Inasmuch as the session of the General Assembly was not extended by the vote of the two houses after the completion of the business embraced in the Governor’s call, the act under review must fall as having been passed without Constitutional authority, unless authorization for its enactment is found in the Governor’s proclamation,
*294If authorization for act 151 exists, it must he found in the third paragraph of the proclamation. The first phrase of this paragraph reads as follows: “For the purpose of enacting laws for establishing local road, bridge, drainage, school and levee improvement ' districts. ’ ’ The second phrase of the third paragraph reads: “and amending and curing defects in existing special local laws for the same.” The remaining-portions of this third paragraph are so obviously inapplicable that they need not be discussed.

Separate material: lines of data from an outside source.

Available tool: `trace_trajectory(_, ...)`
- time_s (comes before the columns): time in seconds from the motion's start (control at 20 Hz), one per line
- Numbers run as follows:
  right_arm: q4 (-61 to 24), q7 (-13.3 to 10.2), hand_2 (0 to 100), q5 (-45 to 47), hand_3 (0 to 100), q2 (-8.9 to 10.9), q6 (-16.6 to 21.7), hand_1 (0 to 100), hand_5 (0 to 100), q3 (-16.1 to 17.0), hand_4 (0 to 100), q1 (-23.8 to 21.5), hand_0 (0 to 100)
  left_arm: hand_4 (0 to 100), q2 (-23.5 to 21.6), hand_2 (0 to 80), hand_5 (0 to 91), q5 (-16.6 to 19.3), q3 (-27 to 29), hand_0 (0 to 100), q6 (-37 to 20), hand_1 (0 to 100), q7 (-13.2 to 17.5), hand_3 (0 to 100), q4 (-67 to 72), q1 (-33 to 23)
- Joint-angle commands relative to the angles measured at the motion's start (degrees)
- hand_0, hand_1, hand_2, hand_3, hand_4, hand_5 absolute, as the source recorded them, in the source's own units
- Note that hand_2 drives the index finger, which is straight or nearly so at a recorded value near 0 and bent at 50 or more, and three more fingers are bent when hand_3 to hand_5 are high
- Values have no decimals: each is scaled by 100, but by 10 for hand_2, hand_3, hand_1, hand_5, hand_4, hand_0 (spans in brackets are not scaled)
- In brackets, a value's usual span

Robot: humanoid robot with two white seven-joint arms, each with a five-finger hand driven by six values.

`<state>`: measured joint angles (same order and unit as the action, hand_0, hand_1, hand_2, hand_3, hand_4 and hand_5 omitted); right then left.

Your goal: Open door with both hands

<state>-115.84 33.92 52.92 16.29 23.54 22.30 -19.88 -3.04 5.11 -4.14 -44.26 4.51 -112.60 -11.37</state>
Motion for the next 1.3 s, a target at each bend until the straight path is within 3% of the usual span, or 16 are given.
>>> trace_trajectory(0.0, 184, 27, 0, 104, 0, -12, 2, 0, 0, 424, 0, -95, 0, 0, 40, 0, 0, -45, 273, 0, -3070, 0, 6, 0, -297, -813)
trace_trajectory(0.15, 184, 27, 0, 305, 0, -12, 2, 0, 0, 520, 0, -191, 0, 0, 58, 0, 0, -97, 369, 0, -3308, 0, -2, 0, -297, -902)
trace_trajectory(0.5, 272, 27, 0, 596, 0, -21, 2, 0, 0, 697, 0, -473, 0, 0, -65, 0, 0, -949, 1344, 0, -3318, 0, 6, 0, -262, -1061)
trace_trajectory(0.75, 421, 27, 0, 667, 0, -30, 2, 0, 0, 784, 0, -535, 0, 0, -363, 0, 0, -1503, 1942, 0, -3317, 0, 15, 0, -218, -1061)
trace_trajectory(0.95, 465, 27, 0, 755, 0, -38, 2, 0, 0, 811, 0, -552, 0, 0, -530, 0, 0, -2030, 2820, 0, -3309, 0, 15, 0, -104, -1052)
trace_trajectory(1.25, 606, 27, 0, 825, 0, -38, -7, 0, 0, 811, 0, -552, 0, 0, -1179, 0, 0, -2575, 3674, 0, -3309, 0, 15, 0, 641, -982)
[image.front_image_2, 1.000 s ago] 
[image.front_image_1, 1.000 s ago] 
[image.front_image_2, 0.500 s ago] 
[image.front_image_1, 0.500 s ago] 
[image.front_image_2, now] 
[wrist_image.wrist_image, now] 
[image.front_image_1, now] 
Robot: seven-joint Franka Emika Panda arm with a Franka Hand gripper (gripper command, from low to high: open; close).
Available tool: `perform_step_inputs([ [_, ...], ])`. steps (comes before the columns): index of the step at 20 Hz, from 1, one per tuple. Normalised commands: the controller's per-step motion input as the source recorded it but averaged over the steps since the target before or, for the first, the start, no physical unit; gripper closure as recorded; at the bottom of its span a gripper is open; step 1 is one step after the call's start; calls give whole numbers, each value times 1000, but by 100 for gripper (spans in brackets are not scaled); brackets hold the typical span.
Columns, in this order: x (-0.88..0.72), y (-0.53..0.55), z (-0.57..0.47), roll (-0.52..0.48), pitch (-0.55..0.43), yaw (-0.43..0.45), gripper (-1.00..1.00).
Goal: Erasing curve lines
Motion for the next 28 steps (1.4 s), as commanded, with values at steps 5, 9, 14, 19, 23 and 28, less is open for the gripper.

The first phrase of this third paragraph of the proclamation authorizes the enactment of laws for establishing local road, bridge, drainage, school and levee improvement districts. The title of act 151, quoted above, shows that act has no relation to this phrase of this third paragraph.
Concerning the second phrase of the third paragraph, we think it quite obvious that it only authorizes legislation amending and curing defects in existing local laws which established road, bridge, drainage, school and levee improvement districts. The first phrase of paragraph three of the proclamation authorizes legislation for the purpose of establishing local road districts, local bridge districts, local drainage districts, local school districts and local levee districts; and then follows, in thef second phrase, authorization for legislation amending and curing defects in existing special local laws which had created such districts. Only local legislation is included in either the first or second phrase.
This second phrase of paragraph three of the proclamation authorizes the enactment of legislation amending and curing the defects in existing local legislation and was used advisedly and discriminatingly. This is shown by the phrase immediately following, “and ratifying, confirming and validating local improvement districts organized under general or special laws.” This last phrase authorized legislation ratifying, confirming or validating local improvement districts, whether organized under general or special laws.
*295Act 151 is not a local law. It does not purport to amend any local bill. It covers not only tbe improvement districts mentioned in tbe first phrase of the third paragraph of the proclamation, but applies to “improvement districts of every kind where bonds are sold.” It applies not only to districts created under the special laws to which the proclamation referred, but it applies to districts created under general laws. It is a general law, and not a special one, and applies to all districts theretofore or hereafter created, and for these reasons act 151 is not within the purview of the Governor’s proclamation.
It is true the Governor approved act 151, but that action on his part does not supply the lack of authorization for its enactment in his proclamation. See the authorities cited above.
Having reached the conclusion that act 151 is not a valid statute, it necessarily follows that the conviction based upon it cannot stand, and the judgment of the court below must therefore be reversed, and the cause will be dismissed.